- EXERCISE BRIEF: In the material below, find every line containing the string "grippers" and return it.
——————
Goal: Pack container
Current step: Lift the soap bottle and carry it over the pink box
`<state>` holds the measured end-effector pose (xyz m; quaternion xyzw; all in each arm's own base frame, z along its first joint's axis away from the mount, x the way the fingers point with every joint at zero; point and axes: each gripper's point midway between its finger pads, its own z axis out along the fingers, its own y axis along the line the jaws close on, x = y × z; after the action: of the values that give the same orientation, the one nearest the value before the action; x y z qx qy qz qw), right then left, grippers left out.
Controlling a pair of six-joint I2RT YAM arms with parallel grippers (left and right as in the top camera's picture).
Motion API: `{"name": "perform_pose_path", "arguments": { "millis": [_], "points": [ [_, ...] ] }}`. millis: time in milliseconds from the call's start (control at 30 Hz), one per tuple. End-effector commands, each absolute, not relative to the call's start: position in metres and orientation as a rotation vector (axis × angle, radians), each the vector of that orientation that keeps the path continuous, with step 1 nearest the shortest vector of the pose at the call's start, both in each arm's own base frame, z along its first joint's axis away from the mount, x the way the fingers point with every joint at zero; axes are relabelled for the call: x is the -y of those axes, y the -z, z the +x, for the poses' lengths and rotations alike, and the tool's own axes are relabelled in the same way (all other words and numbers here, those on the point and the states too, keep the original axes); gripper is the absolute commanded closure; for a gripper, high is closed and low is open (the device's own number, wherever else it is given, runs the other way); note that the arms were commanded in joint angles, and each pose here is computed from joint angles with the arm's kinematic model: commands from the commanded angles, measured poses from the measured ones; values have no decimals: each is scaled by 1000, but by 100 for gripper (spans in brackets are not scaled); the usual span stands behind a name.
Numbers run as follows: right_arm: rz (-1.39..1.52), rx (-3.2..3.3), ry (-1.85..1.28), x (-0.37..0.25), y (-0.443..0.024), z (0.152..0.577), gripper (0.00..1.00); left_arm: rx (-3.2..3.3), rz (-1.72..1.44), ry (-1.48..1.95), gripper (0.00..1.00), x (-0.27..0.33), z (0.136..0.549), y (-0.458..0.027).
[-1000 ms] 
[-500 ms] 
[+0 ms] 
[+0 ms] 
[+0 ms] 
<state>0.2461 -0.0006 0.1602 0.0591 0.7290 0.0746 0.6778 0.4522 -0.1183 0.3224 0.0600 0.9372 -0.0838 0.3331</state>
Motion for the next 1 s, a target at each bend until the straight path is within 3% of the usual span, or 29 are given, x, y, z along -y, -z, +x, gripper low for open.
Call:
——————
- TASK SOLUTION:
`<state>` holds the measured end-effector pose (xyz m; quaternion xyzw; all in each arm's own base frame, z along its first joint's axis away from the mount, x the way the fingers point with every joint at zero; point and axes: each gripper's point midway between its finger pads, its own z axis out along the fingers, its own y axis along the line the jaws close on, x = y × z; after the action: of the values that give the same orientation, the one nearest the value before the action; x y z qx qy qz qw), right then left, grippers left out.
Controlling a pair of six-joint I2RT YAM arms with parallel grippers (left and right as in the top camera's picture).

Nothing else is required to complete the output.